[Opening DATA FOR THIS EXERCISE section]

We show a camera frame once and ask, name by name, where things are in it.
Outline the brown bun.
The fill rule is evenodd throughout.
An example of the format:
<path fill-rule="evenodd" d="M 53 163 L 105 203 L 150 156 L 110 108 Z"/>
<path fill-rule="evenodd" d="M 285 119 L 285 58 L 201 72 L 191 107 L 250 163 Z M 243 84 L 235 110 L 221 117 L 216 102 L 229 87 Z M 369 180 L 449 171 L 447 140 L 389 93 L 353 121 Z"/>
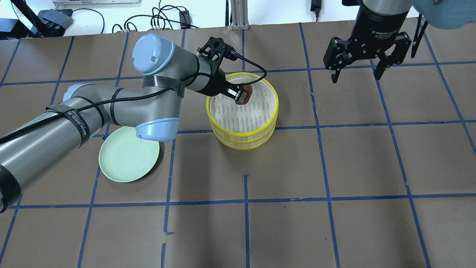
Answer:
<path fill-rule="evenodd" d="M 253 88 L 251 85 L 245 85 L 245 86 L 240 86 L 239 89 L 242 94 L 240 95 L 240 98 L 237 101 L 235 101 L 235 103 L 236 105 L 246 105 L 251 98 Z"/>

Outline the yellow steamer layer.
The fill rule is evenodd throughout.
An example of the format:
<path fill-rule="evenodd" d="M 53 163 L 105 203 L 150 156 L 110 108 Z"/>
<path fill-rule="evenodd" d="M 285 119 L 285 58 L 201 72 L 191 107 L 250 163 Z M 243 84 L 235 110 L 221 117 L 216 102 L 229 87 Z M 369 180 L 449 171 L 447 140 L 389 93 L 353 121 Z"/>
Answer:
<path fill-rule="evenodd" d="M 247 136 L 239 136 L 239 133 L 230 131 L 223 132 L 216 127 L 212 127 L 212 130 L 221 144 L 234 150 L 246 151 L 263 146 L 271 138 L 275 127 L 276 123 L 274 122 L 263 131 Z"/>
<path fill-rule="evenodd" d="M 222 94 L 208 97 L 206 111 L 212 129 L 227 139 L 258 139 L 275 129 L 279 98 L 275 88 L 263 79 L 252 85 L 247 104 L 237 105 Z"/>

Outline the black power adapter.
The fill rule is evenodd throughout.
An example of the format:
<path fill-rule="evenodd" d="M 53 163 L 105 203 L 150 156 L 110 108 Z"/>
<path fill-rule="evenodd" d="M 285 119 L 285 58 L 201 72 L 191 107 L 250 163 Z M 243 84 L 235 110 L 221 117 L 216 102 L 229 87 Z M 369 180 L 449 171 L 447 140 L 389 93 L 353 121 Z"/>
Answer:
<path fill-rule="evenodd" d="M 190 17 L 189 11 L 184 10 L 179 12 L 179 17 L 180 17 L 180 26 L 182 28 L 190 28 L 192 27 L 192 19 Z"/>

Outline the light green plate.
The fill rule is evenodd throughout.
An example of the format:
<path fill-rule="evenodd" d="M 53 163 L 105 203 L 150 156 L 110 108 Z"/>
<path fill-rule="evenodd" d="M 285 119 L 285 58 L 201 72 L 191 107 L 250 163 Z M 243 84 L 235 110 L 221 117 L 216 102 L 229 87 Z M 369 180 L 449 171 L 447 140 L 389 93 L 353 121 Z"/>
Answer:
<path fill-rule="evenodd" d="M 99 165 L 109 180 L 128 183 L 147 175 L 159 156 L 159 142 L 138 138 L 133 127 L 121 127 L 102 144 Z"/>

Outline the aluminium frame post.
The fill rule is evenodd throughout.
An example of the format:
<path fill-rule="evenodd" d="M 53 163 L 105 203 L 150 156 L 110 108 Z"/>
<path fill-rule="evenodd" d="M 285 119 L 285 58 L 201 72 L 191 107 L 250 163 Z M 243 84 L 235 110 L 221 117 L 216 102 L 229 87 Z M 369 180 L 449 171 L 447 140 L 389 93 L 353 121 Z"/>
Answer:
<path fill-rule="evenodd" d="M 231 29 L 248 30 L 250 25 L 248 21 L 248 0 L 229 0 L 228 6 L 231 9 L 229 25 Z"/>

[Closing DATA FOR THIS EXERCISE section]

_WHAT IS EXPECTED:_ The output is to be the material in full and unaltered, with pictures omitted.

_RESULT:_
We show a camera frame once and ask, name by name, where things are in it.
Outline the brown bun.
The fill rule is evenodd throughout.
An example of the format:
<path fill-rule="evenodd" d="M 53 163 L 105 203 L 150 156 L 110 108 Z"/>
<path fill-rule="evenodd" d="M 285 119 L 285 58 L 201 72 L 191 107 L 250 163 Z M 243 84 L 235 110 L 221 117 L 216 102 L 229 87 Z M 369 180 L 449 171 L 447 140 L 389 93 L 353 121 Z"/>
Answer:
<path fill-rule="evenodd" d="M 253 88 L 251 85 L 245 85 L 245 86 L 240 86 L 239 89 L 242 94 L 240 95 L 240 98 L 237 101 L 235 101 L 235 103 L 236 105 L 246 105 L 251 98 Z"/>

Outline the yellow steamer layer.
The fill rule is evenodd throughout.
An example of the format:
<path fill-rule="evenodd" d="M 53 163 L 105 203 L 150 156 L 110 108 Z"/>
<path fill-rule="evenodd" d="M 285 119 L 285 58 L 201 72 L 191 107 L 250 163 Z M 243 84 L 235 110 L 221 117 L 216 102 L 229 87 Z M 369 180 L 449 171 L 447 140 L 389 93 L 353 121 Z"/>
Answer:
<path fill-rule="evenodd" d="M 247 136 L 239 136 L 239 133 L 230 131 L 223 132 L 216 127 L 212 127 L 212 130 L 221 144 L 234 150 L 246 151 L 263 146 L 271 138 L 275 127 L 276 123 L 274 122 L 263 131 Z"/>
<path fill-rule="evenodd" d="M 222 94 L 208 97 L 206 111 L 212 129 L 227 139 L 258 139 L 275 129 L 279 98 L 275 88 L 263 79 L 252 85 L 247 104 L 237 105 Z"/>

Outline the black power adapter.
The fill rule is evenodd throughout.
An example of the format:
<path fill-rule="evenodd" d="M 53 163 L 105 203 L 150 156 L 110 108 Z"/>
<path fill-rule="evenodd" d="M 285 119 L 285 58 L 201 72 L 191 107 L 250 163 Z M 243 84 L 235 110 L 221 117 L 216 102 L 229 87 Z M 369 180 L 449 171 L 447 140 L 389 93 L 353 121 Z"/>
Answer:
<path fill-rule="evenodd" d="M 190 17 L 189 11 L 184 10 L 179 12 L 179 17 L 180 17 L 180 26 L 182 28 L 190 28 L 192 27 L 192 19 Z"/>

Outline the light green plate.
The fill rule is evenodd throughout.
An example of the format:
<path fill-rule="evenodd" d="M 53 163 L 105 203 L 150 156 L 110 108 Z"/>
<path fill-rule="evenodd" d="M 285 119 L 285 58 L 201 72 L 191 107 L 250 163 Z M 243 84 L 235 110 L 221 117 L 216 102 L 229 87 Z M 369 180 L 449 171 L 447 140 L 389 93 L 353 121 Z"/>
Answer:
<path fill-rule="evenodd" d="M 99 165 L 109 180 L 128 183 L 147 175 L 159 156 L 159 142 L 138 138 L 133 127 L 121 127 L 102 144 Z"/>

Outline the aluminium frame post.
The fill rule is evenodd throughout.
An example of the format:
<path fill-rule="evenodd" d="M 53 163 L 105 203 L 150 156 L 110 108 Z"/>
<path fill-rule="evenodd" d="M 285 119 L 285 58 L 201 72 L 191 107 L 250 163 Z M 243 84 L 235 110 L 221 117 L 216 102 L 229 87 Z M 369 180 L 449 171 L 447 140 L 389 93 L 353 121 Z"/>
Answer:
<path fill-rule="evenodd" d="M 231 29 L 248 30 L 250 25 L 248 21 L 248 0 L 229 0 L 228 6 L 231 9 L 229 25 Z"/>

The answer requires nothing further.